I first show how to train PPO on my environment when running locally. Then, to speed up training, I execute training on a private/on-premise multi-node cluster.
While it is simple in principle, it took me a while to go from running RLlib and my custom environment locally to getting it to work on a private cluster. I’m hoping this guide is useful for anyone in a similar situation. In this blog post, I focus on the general workflow but use my specific environment as an example. I will cover details about my RL approach and environment in a future blog post.
Training an RL Agent Locally
Setup
Installation requires Python 3.8+ and should work on Linux, Windows, and Mac. Inside a virtualenv, install RLlib with
pip install ray[rllib]
Then install the custom environment. Here, DeepCoMP as described in the readme:
pip install deepcomp
Test the installation with deepcomp -h
, which should show the available CLI options.
Training
Once installation is complete, train a centralized RL agent with PPO in an example scenario. Note, that training will take a while (around 15min on my laptop), so running the command inside a detachable GNU screen or tmux session makes sense.
deepcomp --agent central --train-steps 100000 --env medium --slow-ues 3
This trains a centralized PPO agent for 100k training steps running on a single core. To use more cores, set the corresponding value via CLI argument --workers
. The additional arguments --env
and --slow-ues
configure my custom DeepCoMP environment (more about that in another blog post). During training, updates should be printed on screen and progress can be monitored with TensorBoard. To start TensorBoard, run (in a separate terminal):
tensorboard --logdir results/PPO/
Here, the TensorBoard files are in results/PPO/
, but this depends on the environment. Once started, TensorBoard can be accessed at localhost:6006.
Results
In the case of my environment, results are saved in the results
directory on the project root (where deepcomp
is installed) by default. To specify a custom result path, use the --result-dir
CLI argument, which accepts relative paths.

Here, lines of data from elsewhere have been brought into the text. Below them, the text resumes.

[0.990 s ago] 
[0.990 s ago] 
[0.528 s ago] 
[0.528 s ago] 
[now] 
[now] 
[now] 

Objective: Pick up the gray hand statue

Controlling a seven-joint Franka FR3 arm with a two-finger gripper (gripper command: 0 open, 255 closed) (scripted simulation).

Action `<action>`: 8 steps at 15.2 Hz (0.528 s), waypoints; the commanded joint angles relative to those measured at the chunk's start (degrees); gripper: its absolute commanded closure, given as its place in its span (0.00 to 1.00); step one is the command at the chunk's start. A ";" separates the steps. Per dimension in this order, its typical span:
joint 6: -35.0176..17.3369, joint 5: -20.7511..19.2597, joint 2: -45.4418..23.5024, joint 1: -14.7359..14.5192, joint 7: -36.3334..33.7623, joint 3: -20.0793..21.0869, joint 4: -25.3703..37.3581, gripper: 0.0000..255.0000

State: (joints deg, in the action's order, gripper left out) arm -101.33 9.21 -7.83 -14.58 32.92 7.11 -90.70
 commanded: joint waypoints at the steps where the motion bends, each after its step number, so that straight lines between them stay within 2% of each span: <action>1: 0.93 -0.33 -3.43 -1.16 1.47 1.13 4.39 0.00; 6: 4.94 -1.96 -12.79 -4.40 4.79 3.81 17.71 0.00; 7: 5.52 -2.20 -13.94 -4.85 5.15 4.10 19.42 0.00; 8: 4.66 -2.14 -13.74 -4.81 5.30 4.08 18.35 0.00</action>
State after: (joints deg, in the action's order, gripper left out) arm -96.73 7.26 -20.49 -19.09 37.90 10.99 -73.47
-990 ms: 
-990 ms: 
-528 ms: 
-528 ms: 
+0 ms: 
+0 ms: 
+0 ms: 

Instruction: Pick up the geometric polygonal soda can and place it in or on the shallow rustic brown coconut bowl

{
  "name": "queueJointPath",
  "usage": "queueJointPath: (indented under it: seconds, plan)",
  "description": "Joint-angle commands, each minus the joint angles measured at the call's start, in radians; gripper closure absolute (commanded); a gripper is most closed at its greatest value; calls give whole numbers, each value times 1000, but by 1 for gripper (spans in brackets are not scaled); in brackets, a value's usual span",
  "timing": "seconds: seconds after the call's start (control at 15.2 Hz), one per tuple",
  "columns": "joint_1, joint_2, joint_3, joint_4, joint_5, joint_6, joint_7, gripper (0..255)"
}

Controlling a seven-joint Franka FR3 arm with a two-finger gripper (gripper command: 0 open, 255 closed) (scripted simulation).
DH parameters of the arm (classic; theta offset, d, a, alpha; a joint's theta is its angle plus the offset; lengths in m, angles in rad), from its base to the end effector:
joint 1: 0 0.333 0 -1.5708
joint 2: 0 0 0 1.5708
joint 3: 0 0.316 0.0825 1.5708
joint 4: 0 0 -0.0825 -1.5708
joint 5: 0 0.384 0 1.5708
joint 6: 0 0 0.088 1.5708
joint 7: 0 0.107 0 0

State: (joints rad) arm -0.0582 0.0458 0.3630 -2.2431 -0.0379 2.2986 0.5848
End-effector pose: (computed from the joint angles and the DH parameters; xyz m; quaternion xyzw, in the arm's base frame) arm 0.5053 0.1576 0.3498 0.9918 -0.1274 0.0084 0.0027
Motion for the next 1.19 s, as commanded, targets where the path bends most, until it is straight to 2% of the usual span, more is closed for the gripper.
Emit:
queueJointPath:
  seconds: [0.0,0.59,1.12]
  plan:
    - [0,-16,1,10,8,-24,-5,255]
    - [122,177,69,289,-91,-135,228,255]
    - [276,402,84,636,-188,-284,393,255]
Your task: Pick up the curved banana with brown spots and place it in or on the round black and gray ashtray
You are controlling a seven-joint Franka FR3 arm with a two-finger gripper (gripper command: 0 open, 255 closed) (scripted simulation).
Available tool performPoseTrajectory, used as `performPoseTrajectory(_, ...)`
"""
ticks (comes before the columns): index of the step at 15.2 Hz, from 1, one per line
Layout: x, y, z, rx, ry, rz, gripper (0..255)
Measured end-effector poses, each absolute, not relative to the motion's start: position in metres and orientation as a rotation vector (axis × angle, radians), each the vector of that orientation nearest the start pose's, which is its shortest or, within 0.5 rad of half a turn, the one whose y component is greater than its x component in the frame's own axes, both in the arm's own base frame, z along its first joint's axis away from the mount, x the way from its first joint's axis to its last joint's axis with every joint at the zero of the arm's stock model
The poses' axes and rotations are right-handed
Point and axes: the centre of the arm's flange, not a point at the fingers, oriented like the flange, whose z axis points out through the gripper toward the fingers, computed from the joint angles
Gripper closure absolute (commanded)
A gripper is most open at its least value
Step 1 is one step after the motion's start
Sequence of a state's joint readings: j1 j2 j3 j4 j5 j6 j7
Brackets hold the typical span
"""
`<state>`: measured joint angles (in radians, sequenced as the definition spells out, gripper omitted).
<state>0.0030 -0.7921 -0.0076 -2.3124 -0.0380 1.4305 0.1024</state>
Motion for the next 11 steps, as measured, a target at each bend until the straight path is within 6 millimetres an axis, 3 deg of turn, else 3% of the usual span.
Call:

Files in folders prefixed with PPO
contain neural network weights, configuration, log, and progress files generated by RLlib. They are useful for analyzing training progress or when loading a trained agent for inference (--test
arg) or continued training (--continue
). Additionally, folders test
and videos
are generated by DeepCoMP and contain easy-to-parse testing/evaluation results and rendered videos, depending on the DeepCoMP CLI args (--eval
and --video
).
Of course, this is just an example. Results are saved differently for each problem and environment.
Scaling to Training in a Private Cluster
The nice thing about RLlib is that it can seamlessly scale from running locally to a large cluster.
Preparations
While there are virtually no code changes required in the environment, some preparation steps were necessary for me to get RLlib to work on our private/on-premise cluster.
Cluster Configuration
The Ray cluster configuration is saved in a YAML file. My configuration file is here.
The most relevant fields concern information about the private cluster:
provider:
type: local
head_ip: <head-machine-ip-or-address>
worker_ips:
- <worker1-ip>
- <worker2-ip>
Here, type: local
indicates that the cluster is local/private/on premise. The head IP or address points to the head node, i.e., the machine that should coordinate the cluster. To execute commands and train my RL agent, I will later attach to the head node, start training and TensorBoard, and finally retrieve results. The workers are other machines in the cluster on which the training is executed.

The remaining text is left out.